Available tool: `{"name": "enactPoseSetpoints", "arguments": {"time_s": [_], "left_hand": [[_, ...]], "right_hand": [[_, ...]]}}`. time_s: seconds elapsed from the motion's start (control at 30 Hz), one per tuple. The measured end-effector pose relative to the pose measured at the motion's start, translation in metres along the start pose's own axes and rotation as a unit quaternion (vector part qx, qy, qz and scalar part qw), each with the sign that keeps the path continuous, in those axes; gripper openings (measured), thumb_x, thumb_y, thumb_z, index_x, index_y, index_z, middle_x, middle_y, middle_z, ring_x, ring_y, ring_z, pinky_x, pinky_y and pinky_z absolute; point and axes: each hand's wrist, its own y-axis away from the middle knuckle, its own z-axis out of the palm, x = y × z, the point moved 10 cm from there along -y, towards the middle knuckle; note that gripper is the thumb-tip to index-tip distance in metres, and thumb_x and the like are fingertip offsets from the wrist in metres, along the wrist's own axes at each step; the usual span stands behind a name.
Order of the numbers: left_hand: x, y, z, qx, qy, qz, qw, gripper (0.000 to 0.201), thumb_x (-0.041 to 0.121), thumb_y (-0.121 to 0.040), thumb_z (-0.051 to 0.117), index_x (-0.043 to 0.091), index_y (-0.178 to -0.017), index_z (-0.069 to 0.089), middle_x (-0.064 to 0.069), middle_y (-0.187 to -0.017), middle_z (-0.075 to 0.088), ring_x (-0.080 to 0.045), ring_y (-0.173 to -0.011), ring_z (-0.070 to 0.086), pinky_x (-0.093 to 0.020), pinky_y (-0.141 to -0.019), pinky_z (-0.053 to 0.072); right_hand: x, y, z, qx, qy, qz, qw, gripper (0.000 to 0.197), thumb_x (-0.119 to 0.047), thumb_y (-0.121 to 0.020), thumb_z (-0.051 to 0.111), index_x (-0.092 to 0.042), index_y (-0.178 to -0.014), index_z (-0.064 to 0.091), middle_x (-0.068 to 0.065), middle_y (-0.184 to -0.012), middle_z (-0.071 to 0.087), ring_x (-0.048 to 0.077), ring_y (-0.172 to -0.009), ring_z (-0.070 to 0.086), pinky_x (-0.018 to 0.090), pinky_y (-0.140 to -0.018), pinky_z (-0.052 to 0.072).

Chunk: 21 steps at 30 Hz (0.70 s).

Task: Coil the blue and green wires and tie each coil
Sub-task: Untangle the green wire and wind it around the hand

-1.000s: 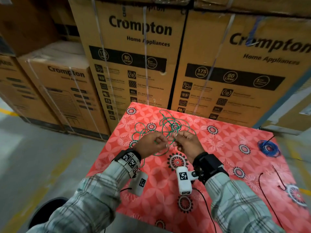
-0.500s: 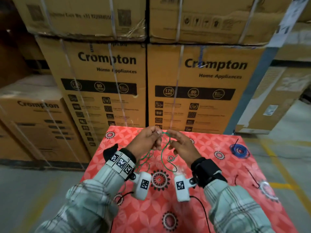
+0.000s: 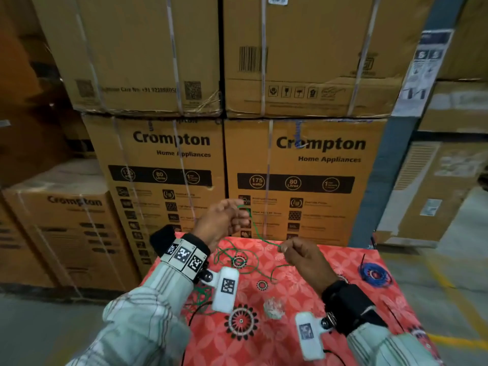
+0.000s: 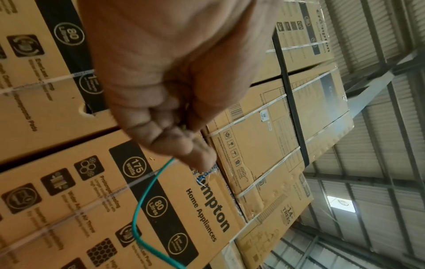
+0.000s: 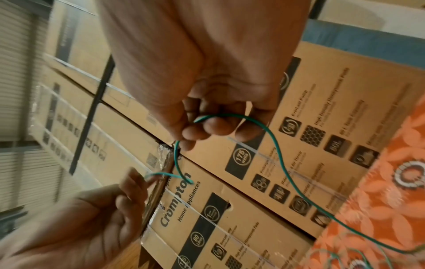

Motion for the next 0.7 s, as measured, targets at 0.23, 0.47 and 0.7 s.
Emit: {"name": "enactPoseSetpoints", "arguments": {"time_s": [0.23, 0.47, 0.7], "left_hand": [[-0.030, 0.016, 0.018, -0.027, -0.129, -0.144, 0.981, 0.027, 0.008, -0.097, 0.037, 0.005, -0.085, 0.061, -0.002, -0.059, 0.064, -0.009, -0.047, 0.056, -0.018, -0.044, 0.043], [-0.034, 0.029, 0.042, -0.059, -0.025, -0.219, 0.974, 0.024, 0.012, -0.099, 0.035, 0.014, -0.082, 0.053, 0.003, -0.058, 0.062, -0.008, -0.047, 0.061, -0.015, -0.043, 0.046], [-0.040, 0.033, 0.055, -0.098, -0.037, -0.228, 0.968, 0.023, 0.022, -0.089, 0.033, 0.019, -0.068, 0.043, 0.009, -0.041, 0.024, -0.009, -0.037, 0.029, -0.016, -0.046, 0.024]], "right_hand": [[-0.057, -0.003, -0.037, 0.098, 0.105, -0.113, 0.983, 0.017, -0.012, -0.095, 0.054, -0.015, -0.079, 0.060, -0.007, -0.076, 0.060, 0.003, -0.072, 0.053, 0.018, -0.065, 0.043], [-0.076, 0.007, -0.030, 0.044, 0.141, -0.166, 0.975, 0.017, -0.015, -0.094, 0.059, -0.018, -0.077, 0.062, -0.007, -0.069, 0.057, 0.005, -0.063, 0.050, 0.020, -0.057, 0.040], [-0.066, 0.013, -0.013, 0.008, 0.152, -0.151, 0.977, 0.017, -0.016, -0.092, 0.061, -0.015, -0.075, 0.060, 0.003, -0.067, 0.055, 0.006, -0.060, 0.045, 0.025, -0.055, 0.038]]}}
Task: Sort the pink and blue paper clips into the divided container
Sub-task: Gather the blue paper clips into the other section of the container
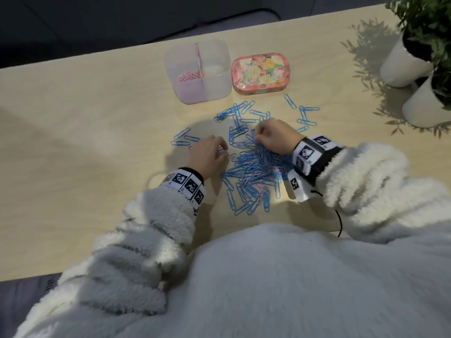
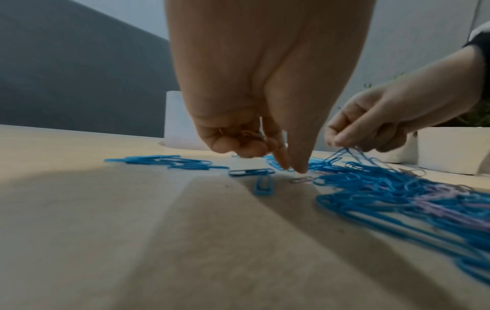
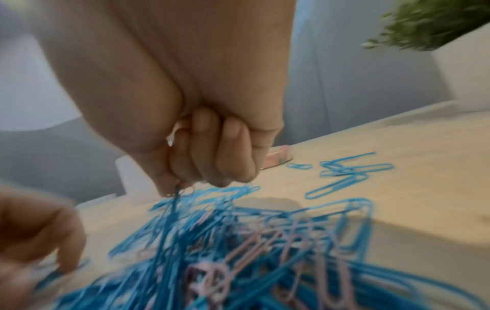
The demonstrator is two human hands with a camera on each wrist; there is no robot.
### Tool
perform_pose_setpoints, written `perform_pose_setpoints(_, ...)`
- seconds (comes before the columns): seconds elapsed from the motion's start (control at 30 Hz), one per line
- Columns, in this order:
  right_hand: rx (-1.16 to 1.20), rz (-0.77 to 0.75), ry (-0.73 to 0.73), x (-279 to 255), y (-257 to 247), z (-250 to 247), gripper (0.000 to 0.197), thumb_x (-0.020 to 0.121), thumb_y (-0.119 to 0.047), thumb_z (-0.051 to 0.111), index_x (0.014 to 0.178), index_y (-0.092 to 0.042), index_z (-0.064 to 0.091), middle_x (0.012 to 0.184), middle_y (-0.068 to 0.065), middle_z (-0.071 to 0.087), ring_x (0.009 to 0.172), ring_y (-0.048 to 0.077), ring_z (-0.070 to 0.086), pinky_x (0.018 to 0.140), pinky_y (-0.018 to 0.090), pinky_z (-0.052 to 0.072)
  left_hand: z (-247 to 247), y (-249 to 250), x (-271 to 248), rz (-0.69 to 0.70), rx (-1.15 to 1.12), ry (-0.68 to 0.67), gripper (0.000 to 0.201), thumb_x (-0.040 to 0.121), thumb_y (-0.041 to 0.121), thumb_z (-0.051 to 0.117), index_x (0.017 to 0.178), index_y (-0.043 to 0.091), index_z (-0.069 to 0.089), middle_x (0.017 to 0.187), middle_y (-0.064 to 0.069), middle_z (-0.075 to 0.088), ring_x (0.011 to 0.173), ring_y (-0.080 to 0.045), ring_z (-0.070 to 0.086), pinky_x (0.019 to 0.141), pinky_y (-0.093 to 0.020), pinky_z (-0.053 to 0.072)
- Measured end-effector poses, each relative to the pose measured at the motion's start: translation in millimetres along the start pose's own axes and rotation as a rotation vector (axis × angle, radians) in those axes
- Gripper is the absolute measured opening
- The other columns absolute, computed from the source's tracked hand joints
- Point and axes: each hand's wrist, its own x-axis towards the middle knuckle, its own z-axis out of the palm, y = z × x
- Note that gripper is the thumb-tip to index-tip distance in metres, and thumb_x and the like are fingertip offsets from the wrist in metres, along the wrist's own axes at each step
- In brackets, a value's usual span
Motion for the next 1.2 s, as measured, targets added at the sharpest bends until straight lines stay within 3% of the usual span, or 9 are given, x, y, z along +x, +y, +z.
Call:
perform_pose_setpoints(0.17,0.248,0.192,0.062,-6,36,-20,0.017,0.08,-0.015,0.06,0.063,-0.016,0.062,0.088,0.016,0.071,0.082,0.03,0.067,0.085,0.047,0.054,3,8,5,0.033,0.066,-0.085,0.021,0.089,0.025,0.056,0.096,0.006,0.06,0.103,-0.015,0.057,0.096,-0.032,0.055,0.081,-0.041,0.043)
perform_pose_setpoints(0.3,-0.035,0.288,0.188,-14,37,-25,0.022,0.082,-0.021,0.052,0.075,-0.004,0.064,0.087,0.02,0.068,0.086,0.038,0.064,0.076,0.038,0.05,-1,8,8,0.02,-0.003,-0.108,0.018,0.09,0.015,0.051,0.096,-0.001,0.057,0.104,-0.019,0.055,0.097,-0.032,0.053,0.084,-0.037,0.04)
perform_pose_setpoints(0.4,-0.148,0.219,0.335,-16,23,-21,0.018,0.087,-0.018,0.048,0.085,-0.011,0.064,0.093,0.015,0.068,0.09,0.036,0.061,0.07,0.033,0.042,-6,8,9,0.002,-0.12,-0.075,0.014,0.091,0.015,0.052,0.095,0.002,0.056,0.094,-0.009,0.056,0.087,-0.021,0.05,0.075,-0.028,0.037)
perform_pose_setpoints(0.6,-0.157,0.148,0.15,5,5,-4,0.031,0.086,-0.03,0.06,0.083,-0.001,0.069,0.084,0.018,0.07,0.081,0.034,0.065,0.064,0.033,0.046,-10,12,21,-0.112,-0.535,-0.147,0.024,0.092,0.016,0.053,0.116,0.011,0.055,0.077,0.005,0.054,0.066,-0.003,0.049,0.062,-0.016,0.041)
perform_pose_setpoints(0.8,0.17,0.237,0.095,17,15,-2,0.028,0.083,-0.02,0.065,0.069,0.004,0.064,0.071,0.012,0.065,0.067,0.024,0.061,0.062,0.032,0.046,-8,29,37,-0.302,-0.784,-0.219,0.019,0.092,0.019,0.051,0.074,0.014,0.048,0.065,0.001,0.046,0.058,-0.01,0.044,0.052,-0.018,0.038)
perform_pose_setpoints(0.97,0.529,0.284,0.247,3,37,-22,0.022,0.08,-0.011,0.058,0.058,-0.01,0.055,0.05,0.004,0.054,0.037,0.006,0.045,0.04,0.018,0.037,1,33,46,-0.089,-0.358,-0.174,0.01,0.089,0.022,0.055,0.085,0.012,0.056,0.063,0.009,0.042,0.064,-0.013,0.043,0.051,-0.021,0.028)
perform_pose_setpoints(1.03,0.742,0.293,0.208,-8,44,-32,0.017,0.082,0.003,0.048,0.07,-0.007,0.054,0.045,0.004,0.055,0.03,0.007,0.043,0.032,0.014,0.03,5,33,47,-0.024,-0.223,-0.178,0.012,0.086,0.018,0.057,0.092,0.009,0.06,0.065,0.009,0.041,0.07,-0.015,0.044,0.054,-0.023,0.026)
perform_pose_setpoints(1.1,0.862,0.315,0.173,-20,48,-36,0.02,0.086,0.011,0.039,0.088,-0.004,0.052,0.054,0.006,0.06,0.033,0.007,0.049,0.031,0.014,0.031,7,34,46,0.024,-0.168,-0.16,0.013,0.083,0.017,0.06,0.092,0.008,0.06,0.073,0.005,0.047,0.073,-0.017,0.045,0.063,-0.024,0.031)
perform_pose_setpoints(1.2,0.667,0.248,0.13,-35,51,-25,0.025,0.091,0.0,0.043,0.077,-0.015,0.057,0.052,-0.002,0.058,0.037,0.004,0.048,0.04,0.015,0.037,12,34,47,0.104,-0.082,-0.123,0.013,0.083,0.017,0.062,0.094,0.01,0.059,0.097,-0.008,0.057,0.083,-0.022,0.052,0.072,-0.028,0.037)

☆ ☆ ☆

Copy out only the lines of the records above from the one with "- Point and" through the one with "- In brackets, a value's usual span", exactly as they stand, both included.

» **ANSWER SPACE**:
- Point and axes: each hand's wrist, its own x-axis towards the middle knuckle, its own z-axis out of the palm, y = z × x
- Note that gripper is the thumb-tip to index-tip distance in metres, and thumb_x and the like are fingertip offsets from the wrist in metres, along the wrist's own axes at each step
- In brackets, a value's usual span

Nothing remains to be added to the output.